»»

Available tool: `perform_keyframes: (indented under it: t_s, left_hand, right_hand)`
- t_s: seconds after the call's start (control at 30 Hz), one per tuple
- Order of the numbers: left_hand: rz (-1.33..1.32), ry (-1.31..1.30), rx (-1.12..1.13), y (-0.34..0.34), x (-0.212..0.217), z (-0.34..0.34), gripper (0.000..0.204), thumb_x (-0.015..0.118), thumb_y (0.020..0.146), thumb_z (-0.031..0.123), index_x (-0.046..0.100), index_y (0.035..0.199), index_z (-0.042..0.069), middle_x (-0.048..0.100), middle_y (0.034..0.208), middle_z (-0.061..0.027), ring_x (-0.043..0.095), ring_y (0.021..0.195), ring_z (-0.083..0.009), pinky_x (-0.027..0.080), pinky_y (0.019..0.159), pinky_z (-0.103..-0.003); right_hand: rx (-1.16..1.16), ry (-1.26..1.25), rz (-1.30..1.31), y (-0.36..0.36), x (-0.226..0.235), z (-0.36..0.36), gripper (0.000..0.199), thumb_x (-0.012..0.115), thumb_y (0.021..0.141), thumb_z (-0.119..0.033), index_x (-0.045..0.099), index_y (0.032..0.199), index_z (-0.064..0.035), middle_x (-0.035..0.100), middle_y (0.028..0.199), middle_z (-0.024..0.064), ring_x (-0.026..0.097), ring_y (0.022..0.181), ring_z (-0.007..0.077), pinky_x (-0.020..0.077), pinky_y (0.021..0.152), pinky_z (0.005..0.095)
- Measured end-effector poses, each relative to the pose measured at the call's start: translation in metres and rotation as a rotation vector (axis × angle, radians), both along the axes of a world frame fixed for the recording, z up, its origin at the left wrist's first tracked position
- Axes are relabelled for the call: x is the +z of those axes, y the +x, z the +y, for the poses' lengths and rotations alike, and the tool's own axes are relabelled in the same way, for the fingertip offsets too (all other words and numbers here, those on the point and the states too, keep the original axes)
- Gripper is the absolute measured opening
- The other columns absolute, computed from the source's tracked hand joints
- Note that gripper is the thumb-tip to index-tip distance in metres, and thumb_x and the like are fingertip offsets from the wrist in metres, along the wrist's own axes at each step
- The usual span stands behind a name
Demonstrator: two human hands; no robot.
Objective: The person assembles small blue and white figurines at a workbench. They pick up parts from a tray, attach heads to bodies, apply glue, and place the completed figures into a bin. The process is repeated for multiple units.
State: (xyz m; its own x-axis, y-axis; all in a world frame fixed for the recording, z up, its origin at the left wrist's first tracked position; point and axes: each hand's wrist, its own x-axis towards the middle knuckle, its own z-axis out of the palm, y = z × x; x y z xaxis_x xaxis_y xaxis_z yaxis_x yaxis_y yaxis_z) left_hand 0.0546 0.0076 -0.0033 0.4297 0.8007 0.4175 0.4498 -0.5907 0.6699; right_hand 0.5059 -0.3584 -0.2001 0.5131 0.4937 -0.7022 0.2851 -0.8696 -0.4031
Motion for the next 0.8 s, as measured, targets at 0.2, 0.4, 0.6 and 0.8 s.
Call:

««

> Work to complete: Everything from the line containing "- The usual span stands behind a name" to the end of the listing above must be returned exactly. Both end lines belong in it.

> Reply to the exercise:
- The usual span stands behind a name
Demonstrator: two human hands; no robot.
Objective: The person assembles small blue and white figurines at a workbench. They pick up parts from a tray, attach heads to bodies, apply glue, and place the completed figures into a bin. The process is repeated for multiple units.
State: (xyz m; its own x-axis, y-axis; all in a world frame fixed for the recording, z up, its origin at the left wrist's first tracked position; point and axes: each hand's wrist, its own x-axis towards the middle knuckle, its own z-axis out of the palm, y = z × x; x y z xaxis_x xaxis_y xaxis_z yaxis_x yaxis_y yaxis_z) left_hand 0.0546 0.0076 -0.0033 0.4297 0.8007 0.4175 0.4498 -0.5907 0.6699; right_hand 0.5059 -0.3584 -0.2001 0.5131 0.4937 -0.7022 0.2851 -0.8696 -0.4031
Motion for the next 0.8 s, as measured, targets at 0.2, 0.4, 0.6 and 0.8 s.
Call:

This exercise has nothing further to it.